> YOUR GOAL:
In the listing below, find the line with "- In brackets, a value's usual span", then repeat exactly every line from the top through that one.

> SUPPLIED DATA:
※
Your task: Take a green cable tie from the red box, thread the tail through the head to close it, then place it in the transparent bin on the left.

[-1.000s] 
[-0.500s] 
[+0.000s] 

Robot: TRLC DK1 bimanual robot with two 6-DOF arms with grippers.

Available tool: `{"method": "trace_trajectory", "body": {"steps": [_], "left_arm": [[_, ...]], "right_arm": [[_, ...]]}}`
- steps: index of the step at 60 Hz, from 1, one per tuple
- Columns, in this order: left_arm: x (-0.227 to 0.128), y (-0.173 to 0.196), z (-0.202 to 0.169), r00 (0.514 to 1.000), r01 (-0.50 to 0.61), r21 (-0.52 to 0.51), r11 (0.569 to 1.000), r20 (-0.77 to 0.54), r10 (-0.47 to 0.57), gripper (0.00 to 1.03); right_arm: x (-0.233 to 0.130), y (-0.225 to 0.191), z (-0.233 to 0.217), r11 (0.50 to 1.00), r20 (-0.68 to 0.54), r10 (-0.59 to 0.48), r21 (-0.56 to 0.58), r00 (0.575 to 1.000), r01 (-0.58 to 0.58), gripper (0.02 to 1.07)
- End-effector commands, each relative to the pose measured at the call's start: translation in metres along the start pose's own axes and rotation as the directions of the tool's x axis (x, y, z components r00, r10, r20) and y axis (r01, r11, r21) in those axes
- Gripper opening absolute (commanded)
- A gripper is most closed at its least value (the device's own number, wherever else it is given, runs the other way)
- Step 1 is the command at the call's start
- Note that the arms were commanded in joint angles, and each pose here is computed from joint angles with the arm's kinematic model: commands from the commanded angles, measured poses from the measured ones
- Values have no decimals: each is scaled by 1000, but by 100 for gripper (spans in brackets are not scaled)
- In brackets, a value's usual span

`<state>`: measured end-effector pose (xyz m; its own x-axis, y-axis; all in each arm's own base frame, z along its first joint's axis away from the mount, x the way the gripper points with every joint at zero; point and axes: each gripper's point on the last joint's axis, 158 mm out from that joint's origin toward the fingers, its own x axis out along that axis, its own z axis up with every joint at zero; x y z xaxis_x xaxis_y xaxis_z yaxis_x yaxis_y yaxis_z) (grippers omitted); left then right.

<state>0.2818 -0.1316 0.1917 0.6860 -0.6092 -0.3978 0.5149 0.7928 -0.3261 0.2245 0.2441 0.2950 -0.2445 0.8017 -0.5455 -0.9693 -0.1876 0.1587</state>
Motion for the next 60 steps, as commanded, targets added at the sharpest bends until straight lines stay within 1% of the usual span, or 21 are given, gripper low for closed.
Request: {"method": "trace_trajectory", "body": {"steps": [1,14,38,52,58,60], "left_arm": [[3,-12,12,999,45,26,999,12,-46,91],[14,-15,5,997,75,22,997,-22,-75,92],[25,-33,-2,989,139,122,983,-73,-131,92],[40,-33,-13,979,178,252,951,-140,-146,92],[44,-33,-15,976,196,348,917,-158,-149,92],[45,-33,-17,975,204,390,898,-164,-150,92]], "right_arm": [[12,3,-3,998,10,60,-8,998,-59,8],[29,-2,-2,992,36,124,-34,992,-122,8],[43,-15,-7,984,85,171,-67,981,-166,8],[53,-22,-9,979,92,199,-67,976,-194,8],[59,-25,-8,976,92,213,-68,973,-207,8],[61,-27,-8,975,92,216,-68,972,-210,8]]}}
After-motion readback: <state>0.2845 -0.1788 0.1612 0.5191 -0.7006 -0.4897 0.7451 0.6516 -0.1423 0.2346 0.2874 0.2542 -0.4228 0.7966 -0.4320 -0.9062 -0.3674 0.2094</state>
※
> SOLVED EXERCISE:
Your task: Take a green cable tie from the red box, thread the tail through the head to close it, then place it in the transparent bin on the left.

[-1.000s] 
[-0.500s] 
[+0.000s] 

Robot: TRLC DK1 bimanual robot with two 6-DOF arms with grippers.

Available tool: `{"method": "trace_trajectory", "body": {"steps": [_], "left_arm": [[_, ...]], "right_arm": [[_, ...]]}}`
- steps: index of the step at 60 Hz, from 1, one per tuple
- Columns, in this order: left_arm: x (-0.227 to 0.128), y (-0.173 to 0.196), z (-0.202 to 0.169), r00 (0.514 to 1.000), r01 (-0.50 to 0.61), r21 (-0.52 to 0.51), r11 (0.569 to 1.000), r20 (-0.77 to 0.54), r10 (-0.47 to 0.57), gripper (0.00 to 1.03); right_arm: x (-0.233 to 0.130), y (-0.225 to 0.191), z (-0.233 to 0.217), r11 (0.50 to 1.00), r20 (-0.68 to 0.54), r10 (-0.59 to 0.48), r21 (-0.56 to 0.58), r00 (0.575 to 1.000), r01 (-0.58 to 0.58), gripper (0.02 to 1.07)
- End-effector commands, each relative to the pose measured at the call's start: translation in metres along the start pose's own axes and rotation as the directions of the tool's x axis (x, y, z components r00, r10, r20) and y axis (r01, r11, r21) in those axes
- Gripper opening absolute (commanded)
- A gripper is most closed at its least value (the device's own number, wherever else it is given, runs the other way)
- Step 1 is the command at the call's start
- Note that the arms were commanded in joint angles, and each pose here is computed from joint angles with the arm's kinematic model: commands from the commanded angles, measured poses from the measured ones
- Values have no decimals: each is scaled by 1000, but by 100 for gripper (spans in brackets are not scaled)
- In brackets, a value's usual span

The answer to this exercise has been fully stated.